Пролетки остановились, цыгане притихли, а друзья начинают договариваться, куда ехать, потому что кто-то, к счастью, вспомнил, что вода сейчас в источнике холодная — ежегодно, как раз в это время, несколько дней в купальнях только холодная вода. Посоветовавшись, решают продолжить путь и ехать в Эминову Кутину. Снова покатили.
— Эй, цыгане, закоптелые души,— кричит с пролетки Калча,— играйте о моей тоске, чтоб за сердце хватало! Сыграйте «Ведомо ль тебе, что я просватана?».— И, развалившись на сиденье, сдвигает набекрень свою феску.— Ах, Волк, Волк,— говорит он, покачивая головой,— не побратим ты мне больше, а лютый враг! Вот так тебя и стану отныне величать.
— Не валяй дурака! — укоряет его Волк.
— А что? Разве ты не злодей, не волк? Разве не как голодный волк ты схватил нашу лучшую овечку, нашу маленькую Сику? Видал, какая она крошка?! Хоть за пояс ее заткни, любуйся и нюхай, как гвоздичку!
— Слушай, брось болтать ерунду! — говорит Волк.

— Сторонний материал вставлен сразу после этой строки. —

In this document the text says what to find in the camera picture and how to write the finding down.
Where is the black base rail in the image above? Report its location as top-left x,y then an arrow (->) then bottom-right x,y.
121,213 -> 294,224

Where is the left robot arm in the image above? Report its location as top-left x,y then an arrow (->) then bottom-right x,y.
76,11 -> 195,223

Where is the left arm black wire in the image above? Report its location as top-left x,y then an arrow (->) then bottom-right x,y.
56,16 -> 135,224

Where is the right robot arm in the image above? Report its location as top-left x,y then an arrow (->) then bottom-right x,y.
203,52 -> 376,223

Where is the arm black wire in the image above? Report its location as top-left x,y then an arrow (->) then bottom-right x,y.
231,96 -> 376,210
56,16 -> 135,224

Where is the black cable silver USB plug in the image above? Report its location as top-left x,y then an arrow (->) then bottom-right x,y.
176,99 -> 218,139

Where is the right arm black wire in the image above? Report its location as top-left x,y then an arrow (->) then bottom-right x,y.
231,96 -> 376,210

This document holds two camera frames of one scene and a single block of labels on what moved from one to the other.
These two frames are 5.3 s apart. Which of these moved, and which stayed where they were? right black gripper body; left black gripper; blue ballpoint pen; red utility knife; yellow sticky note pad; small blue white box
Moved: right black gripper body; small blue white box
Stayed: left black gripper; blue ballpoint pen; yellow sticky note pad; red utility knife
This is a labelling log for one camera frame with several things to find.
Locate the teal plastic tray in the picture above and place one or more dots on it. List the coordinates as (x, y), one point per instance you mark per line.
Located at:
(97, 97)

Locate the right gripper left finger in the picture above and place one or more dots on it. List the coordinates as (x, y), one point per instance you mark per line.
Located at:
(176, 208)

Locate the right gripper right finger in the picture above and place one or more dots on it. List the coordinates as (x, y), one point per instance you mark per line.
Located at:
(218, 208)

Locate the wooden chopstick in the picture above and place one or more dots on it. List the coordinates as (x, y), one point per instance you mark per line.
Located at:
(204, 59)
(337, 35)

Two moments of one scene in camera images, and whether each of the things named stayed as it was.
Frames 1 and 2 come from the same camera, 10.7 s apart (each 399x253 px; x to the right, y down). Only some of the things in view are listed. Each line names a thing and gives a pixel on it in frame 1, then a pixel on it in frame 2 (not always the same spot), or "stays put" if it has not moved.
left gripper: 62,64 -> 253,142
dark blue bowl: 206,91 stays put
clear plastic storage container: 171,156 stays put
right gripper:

— Э-э-э! Здорово ты меня объегорил, крепко, по-разбойничьи объегорил! Э-э-э! Вражина ты, а не побратим! Пришел невесть откуда и, как молчан-собака, хвать — прямо за сердце! Э-э-э! Ведь зарезал, тупым перочинным ножом зарезал, как пасхального агнца! Э-э-э! За что же? — И давай горланить:
Мит-Мит-Мит-Митанчо, ох, Чтоб ты лопнул, чтоб ты сдох!
— Сиди-ка и молчи! — утихомиривает его Волк.
— Тебе повезло! Ты вдовец, тебе просто! А мне как быть, что мне делать? Жена у меня здорова, как хавронья, сто лет еще проживет! На Сике мне надо было жениться в то время, когда отец с матерью мне ее обещали! Ах, какая была горлинка, а как запоет — ну настоящий антик, а не девушка!
— Слушай, ты ведь женатый человек, не вдовец и не турок, что же ты, двоеженцем станешь?
— Но ведь и я могу когда-нибудь овдоветь! Почему бы нет? У хаджи Катлака семь жен.